> _YOUR ASSIGNMENT_
The expected output is each line in the data below that includes the string "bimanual".

(DATA EXTRACT Opens)

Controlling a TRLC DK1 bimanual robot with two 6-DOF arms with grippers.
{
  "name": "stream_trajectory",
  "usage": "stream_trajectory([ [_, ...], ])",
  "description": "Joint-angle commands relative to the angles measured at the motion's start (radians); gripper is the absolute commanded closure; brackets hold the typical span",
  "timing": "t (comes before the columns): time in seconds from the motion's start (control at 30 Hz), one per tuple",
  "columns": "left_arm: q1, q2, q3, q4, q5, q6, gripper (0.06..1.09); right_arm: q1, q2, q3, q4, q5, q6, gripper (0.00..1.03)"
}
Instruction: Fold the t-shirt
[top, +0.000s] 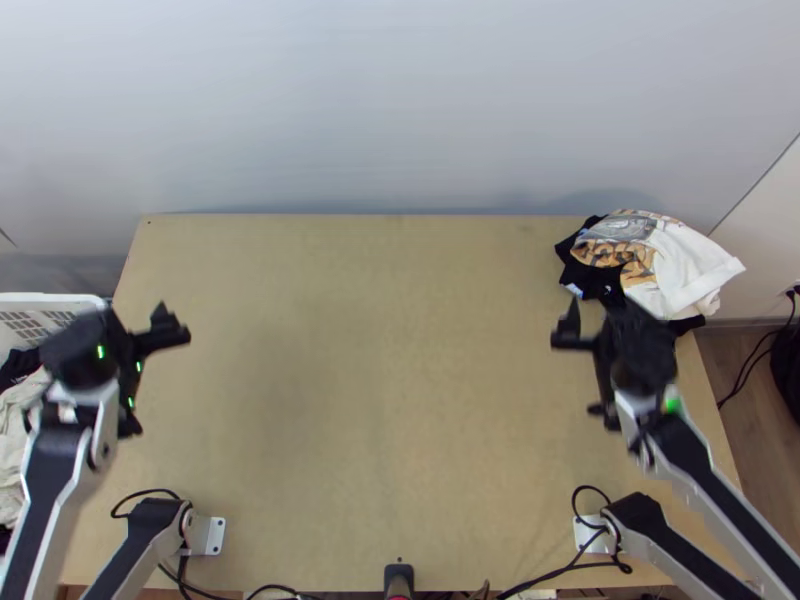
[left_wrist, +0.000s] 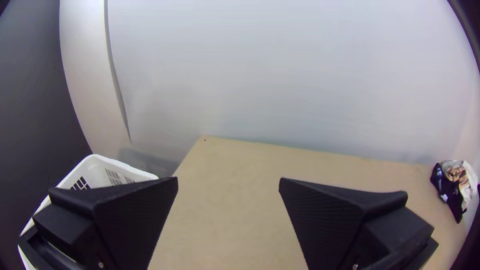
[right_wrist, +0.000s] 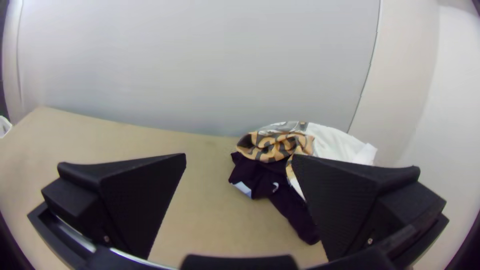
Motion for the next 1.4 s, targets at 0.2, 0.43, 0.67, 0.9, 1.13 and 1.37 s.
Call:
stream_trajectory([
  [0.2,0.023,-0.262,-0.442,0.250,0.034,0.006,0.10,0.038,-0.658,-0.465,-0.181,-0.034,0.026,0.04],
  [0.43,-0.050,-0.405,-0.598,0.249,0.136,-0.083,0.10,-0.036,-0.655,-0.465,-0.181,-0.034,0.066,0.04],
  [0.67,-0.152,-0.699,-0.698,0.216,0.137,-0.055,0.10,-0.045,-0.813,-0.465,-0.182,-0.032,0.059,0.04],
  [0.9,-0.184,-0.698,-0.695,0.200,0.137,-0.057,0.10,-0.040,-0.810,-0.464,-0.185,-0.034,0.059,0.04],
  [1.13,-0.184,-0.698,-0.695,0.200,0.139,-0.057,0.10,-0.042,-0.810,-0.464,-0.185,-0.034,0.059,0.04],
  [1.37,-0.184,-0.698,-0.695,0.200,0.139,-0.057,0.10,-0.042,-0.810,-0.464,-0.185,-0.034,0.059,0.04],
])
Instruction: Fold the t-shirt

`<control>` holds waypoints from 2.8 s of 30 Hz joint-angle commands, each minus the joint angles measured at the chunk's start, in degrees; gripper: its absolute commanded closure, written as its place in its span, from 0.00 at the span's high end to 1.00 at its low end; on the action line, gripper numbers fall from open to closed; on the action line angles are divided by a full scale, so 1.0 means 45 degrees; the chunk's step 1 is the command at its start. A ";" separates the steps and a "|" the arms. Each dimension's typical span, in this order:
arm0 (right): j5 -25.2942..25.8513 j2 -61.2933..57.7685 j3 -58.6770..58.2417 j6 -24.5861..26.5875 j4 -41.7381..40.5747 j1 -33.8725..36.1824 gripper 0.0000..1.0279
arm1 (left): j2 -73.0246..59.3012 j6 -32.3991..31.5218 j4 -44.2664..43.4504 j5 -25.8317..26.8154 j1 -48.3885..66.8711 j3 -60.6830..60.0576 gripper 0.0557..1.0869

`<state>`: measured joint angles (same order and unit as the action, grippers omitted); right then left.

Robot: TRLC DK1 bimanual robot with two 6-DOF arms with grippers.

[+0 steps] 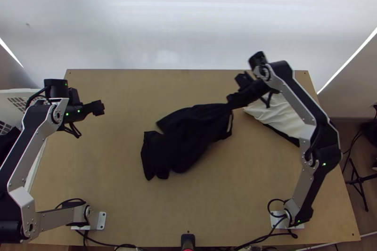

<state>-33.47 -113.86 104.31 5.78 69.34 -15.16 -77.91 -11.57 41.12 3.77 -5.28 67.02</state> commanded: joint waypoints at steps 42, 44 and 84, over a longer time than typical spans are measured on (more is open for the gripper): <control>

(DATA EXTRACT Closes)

> _RESPONSE TO THE EXERCISE_
Controlling a TRLC DK1 bimanual robot with two 6-DOF arms with grippers.
Robot: TRLC DK1 bimanual robot with two 6-DOF arms with grippers.

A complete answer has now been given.